Weirdbook.org

A blog experiment by Brad Mills.

Sufficiently advanced technology

I spend my days getting bombarded with information. It's everywhere I look. Email, television, billboards, phone calls, social networking, text messages, advertising... everywhere. I'm beginning to wonder if there's anywhere left where a person can just be, completely enveloped in a single moment, without answering to a hundred electronic masters.

Things didn't used to be this way. Information moved slower. If you wanted knowledge, you pursued it. You went to the library, looked things up in encyclopedias, dug through stacks of old magazines. Now knowledge comes at us, literally flying through the air, all of it laced with opinion, spin, commentary — all of it with an equally strong opposing viewpoint, as equally laced and jaded.

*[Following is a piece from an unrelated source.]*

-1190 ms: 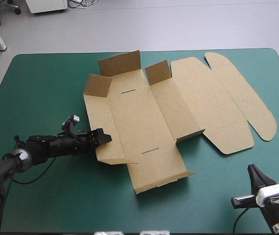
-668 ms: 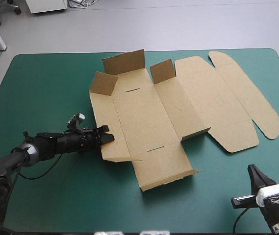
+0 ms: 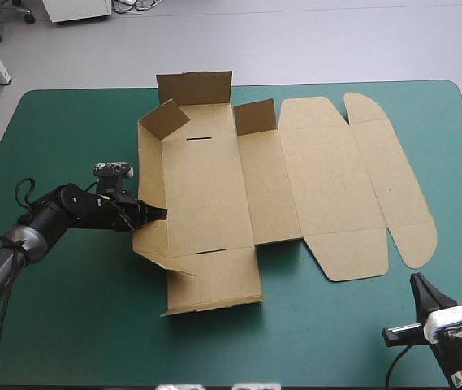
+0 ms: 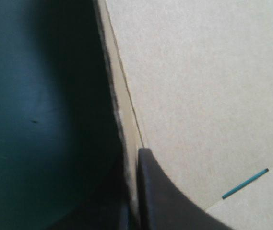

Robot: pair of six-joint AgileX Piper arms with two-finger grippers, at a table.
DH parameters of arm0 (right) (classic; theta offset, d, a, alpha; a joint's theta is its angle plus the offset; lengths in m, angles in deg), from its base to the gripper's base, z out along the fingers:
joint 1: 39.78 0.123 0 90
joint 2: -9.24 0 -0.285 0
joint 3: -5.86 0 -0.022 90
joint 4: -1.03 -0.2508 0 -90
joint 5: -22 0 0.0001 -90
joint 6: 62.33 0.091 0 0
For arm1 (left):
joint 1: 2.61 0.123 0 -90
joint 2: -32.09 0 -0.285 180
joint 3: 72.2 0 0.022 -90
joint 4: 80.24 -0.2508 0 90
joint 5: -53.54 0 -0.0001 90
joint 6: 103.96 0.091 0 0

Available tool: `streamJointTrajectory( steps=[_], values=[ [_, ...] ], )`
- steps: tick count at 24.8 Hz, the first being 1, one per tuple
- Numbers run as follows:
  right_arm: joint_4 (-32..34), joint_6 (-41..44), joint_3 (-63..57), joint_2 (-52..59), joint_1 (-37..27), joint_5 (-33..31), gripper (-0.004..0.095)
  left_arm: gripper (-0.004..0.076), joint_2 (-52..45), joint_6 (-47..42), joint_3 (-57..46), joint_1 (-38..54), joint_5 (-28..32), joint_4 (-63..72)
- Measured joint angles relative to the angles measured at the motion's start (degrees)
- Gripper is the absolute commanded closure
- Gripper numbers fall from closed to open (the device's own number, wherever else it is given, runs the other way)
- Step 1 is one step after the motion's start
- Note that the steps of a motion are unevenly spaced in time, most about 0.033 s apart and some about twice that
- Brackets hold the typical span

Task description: Fold the box

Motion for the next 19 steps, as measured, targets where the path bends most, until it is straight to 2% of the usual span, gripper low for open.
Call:
streamJointTrajectory(
  steps=[3, 10, 19],
  values=[
    [0.0, 0.0, 0.0, 0.0, 0.0, 0.0, 0.0928, 0.0734, 0.0, -7.2, 5.4, -3.1, -3.3, -15.7],
    [0.0, 0.0, 0.0, 0.0, 0.0, -0.2, 0.0928, 0.0734, 0.9, -13.2, 16.5, -12.0, -10.6, -34.1],
    [0.0, 0.0, 0.0, 0.0, 0.0, -0.2, 0.0928, 0.0734, 5.6, -13.2, 28.9, -16.8, -21.0, -52.5]
  ],
)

When the phone rang, you answered it to find out who it was. Caller ID didn't exist, nor did the need for it — perpetual computerized sales calls. When you called someone, sometimes you got a busy signal. You had to wait and try later because there was no other way to get in touch. There are four phones in my house, each with a different number.

I can't remember the last time I got a handwritten letter. I do, however, have four email accounts — most of which sort and process mailing lists, manage bills, and collect spam. Having electronic mail simply means there's electronic junk mail which gets thrown into the virtual garbage.

Is it even possible to "get away from it all" anymore? Restaurants tout Wi-Fi, people wear Bluetooth headsets like Borg implants, and cell phone dead spots are a rarity. A decade ago, a large portion of that sentence would have been completely incomprehensible. Today, a ten-year-old understands it fully.

Ten years from now, it will probably be a hundred times worse. And the seasons will march on, the sun will rise and set, the wind will blow through the trees. I wonder if, despite all our technological brilliance, we are actually missing out, becoming a world with no basis, lost in electronic folly.


Comments on "Sufficiently advanced technology":

I know what you mean. I almost get the shakes if I haven't been able to check my phone in a couple of hours. That's two hours worth of Facebook and Twitter updates and emails that I have to catch up on. Oy. I wish I had the balls to not do any of it, but then I feel like I'm missing everything because that's how most of my friends and acquaintances communicate. I get weirded out when my phone actually RINGS...I automatically think something bad has happened.

# Posted by Lisa on October 9, 2009 @ 09:11:13 EDT.